Stored data:
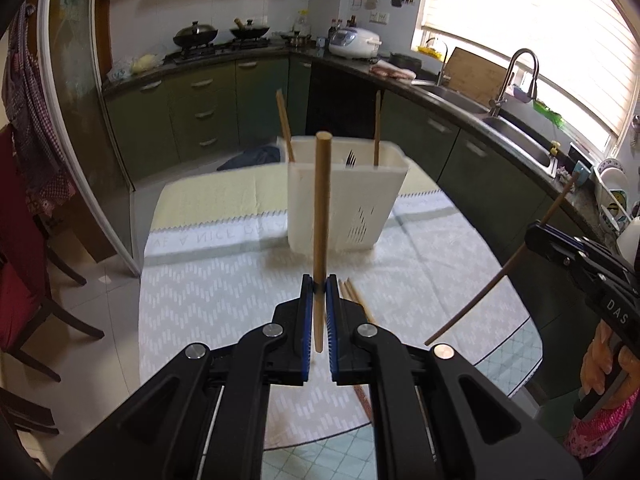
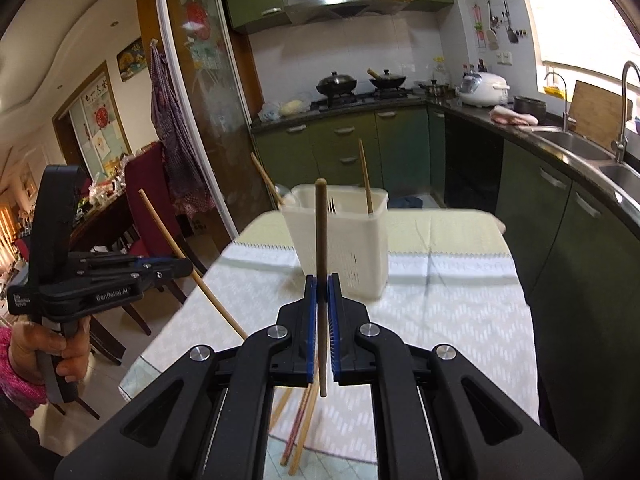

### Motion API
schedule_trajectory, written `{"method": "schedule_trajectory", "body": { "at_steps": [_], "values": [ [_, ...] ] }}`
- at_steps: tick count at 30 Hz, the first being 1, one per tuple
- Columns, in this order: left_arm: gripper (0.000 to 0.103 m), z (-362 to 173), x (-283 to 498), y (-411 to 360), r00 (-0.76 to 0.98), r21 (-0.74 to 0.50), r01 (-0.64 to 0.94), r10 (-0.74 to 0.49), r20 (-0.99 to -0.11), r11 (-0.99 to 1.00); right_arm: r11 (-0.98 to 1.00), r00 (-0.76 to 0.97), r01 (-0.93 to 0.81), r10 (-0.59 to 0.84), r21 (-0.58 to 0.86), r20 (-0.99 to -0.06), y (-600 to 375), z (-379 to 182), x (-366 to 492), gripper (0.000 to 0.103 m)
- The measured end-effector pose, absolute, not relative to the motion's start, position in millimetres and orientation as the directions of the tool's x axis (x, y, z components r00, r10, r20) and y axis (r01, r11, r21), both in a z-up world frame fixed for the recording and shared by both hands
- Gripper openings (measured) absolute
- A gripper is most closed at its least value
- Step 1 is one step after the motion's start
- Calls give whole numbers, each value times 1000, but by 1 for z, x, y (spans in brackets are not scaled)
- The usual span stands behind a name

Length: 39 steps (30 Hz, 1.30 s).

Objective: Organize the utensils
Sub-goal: 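Lift both chopsticks upright over the white basket and open both tools to drop them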

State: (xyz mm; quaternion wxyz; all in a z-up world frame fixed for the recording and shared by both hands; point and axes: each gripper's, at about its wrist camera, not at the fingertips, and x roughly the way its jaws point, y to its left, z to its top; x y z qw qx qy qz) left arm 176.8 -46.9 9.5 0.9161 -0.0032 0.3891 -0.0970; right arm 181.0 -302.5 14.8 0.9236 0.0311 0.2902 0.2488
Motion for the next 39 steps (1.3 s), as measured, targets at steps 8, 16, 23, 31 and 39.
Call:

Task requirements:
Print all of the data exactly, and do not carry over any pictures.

Output:
### Motion API
schedule_trajectory, written `{"method": "schedule_trajectory", "body": { "at_steps": [_], "values": [ [_, ...] ] }}`
- at_steps: tick count at 30 Hz, the first being 1, one per tuple
- Columns, in this order: left_arm: gripper (0.000 to 0.103 m), z (-362 to 173), x (-283 to 498), y (-411 to 360), r00 (-0.76 to 0.98), r21 (-0.74 to 0.50), r01 (-0.64 to 0.94), r10 (-0.74 to 0.49), r20 (-0.99 to -0.11), r11 (-0.99 to 1.00); right_arm: r11 (-0.98 to 1.00), r00 (-0.76 to 0.97), r01 (-0.93 to 0.81), r10 (-0.59 to 0.84), r21 (-0.58 to 0.86), r20 (-0.99 to -0.06), y (-600 to 375), z (-379 to 182), x (-366 to 492), gripper (0.000 to 0.103 m)
- The measured end-effector pose, absolute, not relative to the motion's start, position in millimetres and orientation as the directions of the tool's x axis (x, y, z components r00, r10, r20) and y axis (r01, r11, r21), both in a z-up world frame fixed for the recording and shared by both hands
- Gripper openings (measured) absolute
- A gripper is most closed at its least value
- Step 1 is one step after the motion's start
- Calls give whole numbers, each value times 1000, but by 1 for z, x, y (spans in brackets are not scaled)
- The usual span stands behind a name

Length: 39 steps (30 Hz, 1.30 s).

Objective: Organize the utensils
Sub-goal: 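Lift both chopsticks upright over the white basket and open both tools to drop them
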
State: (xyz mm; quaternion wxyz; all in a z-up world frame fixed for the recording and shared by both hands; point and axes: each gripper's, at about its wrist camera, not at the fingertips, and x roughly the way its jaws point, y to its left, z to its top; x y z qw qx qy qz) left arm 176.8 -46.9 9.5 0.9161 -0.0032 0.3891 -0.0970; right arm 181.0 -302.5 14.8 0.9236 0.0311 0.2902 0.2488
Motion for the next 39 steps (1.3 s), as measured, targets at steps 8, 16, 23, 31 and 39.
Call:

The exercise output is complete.